Envelope or Linear Superposition of Base and Derived Loadcases

In certain use cases, it may be useful to create an envelope or a linear combination of a derived loadcase. As an example of finding the maximum of a set of linearly combined loadcases, or just finding the minimum or maximum of different envelope type loadcases. From the base loadcases provided by the solver, you can create two levels of derived loadcases (as shown in the image below):
Figure 12.


At the second level (Level 2), any combination of base and derived loadcases from the first level (Level 1) is allowed. To allow referencing the derived loadcases subsequently, these loadcases are displayed in the Create/Edit Derived Load Case dialog along with the base loadcases. Only the derived loadcase name is displayed in the tree. A full breakdown of a derived loadcase can be viewed by clicking on the View Derived Load Cases icon . You can also easily modify the definition of a derived loadcase by using the left and right arrows located in the middle of the dialog.
Figure 13.


Various checks are performed in order to try and prevent the creation of ill-defined derived loadcases. Among them, a recursive error is displayed when a loadcases is pointing to itself through recursion, or going through more than two levels of derived definition. The error message will be prompted with no action taken. It is also important to note that the newly created IDs for a derived loadcase (at level 2) are stored and restored from the session/report template file (and not necessarily the base loadcase IDs). In the case of envelope derived loadcases, the trace plot in the contour panel will display the derived loadcase ID where appropriate.

If loadcases from multiple result files are referenced, it is recommended that you include all the required result files prior to creating any derived loadcases. See the Update Result Files topic for additional information regarding adding result files.
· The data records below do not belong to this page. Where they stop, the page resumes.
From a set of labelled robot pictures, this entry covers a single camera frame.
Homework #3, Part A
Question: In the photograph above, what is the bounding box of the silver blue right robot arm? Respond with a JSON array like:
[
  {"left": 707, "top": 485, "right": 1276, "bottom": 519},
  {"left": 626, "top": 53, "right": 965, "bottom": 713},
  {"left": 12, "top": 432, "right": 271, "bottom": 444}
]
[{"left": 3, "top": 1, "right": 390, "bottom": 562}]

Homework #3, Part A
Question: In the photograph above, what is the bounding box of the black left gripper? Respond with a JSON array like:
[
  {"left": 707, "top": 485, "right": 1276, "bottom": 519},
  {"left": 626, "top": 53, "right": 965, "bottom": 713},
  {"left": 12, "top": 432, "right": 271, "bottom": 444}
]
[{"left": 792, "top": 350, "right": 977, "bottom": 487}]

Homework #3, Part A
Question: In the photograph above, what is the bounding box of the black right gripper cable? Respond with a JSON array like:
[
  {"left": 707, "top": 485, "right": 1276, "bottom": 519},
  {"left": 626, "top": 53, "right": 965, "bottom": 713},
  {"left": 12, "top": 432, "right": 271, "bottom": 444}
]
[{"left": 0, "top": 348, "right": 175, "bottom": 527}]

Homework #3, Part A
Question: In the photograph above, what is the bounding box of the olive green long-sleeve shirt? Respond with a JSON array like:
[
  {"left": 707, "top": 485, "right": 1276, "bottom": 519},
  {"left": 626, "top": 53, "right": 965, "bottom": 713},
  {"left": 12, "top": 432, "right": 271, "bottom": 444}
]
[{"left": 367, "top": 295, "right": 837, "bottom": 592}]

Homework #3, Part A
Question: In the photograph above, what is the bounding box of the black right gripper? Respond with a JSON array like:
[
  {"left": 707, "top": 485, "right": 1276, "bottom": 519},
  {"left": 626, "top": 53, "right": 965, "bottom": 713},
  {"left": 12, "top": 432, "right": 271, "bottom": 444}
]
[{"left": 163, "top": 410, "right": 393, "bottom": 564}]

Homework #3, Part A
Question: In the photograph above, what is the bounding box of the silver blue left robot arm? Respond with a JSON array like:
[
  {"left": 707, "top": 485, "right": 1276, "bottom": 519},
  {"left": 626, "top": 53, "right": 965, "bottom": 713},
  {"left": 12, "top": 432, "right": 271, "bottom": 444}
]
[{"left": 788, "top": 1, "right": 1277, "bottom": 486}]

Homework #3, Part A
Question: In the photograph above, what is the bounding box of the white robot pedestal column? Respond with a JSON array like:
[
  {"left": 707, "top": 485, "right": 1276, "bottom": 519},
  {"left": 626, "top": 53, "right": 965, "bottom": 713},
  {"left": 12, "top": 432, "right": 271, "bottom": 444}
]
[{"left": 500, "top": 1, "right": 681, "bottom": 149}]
Note: A linear superposition combination of another set of linearly combined loadcases is not supported for complex data. After the first level of combination, the complex data is extracted and converted to real numbers in the result processing stage, thereby any subsequent combinations (linear additions) are done on the real data and not on complex math. You are advised to verify the results in these cases. The second level of derived loadcases is also disabled with certain file formats of the crash solvers, namely LS-DYNA, PAM-CRASH 2G, and Radioss.